Performance at the
Speed of Sight.

A Multimodal Gaze-Controlled Instrument & Remote Conductor

GazeComposer is a webcam-based performance environment. Gaze maps to pitch via GridKey, Mouth gestures control dynamics or trills, and Hands trigger chords. In Conductor mode, the same webcam signals become a remote conducting surface that sends visual cues to laptop performers in other locations.

After each take, the system renders your session into standard notation (MusicXML) and exports MIDI for immediate score generation.

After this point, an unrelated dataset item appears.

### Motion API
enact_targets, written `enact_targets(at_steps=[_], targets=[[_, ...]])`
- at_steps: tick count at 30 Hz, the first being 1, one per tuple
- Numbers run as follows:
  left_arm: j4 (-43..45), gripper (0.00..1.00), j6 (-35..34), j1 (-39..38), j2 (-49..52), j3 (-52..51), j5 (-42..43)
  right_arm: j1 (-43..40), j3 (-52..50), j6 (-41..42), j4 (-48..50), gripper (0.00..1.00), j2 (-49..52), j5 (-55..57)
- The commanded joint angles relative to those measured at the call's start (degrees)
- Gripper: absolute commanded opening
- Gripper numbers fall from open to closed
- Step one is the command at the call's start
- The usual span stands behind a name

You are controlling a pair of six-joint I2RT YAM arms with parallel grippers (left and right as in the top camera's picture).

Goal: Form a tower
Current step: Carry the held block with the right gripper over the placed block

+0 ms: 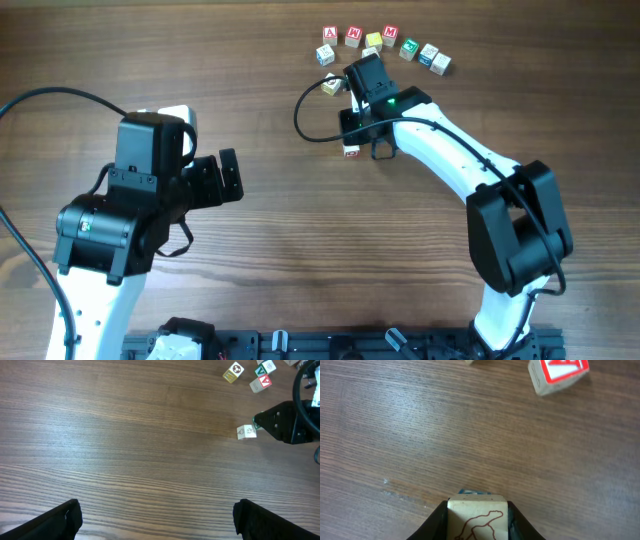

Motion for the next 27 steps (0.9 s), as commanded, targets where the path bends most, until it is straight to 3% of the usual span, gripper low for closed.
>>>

Watch New Modes See Timeline

New Modes: Poet & Landscape

Mode Visual → Musical

Poet Mode

Poet Mode transforms a poem or lyrics into a playable musical landscape. Words from the text are placed across the GridKey at random, and as someone reads the poem aloud, you follow the words with your gaze—turning that search into music. Even the words that drift by as “detours” become part of the piece.

In short: text becomes a score you navigate with attention.

Mode Dual Camera

Landscape Mode

Landscape Mode uses a dual-camera setup to replace the self-view with the outside world. Instead of looking at your own face, you watch a live external scene and compose by pursuing whatever draws your attention—moment by moment.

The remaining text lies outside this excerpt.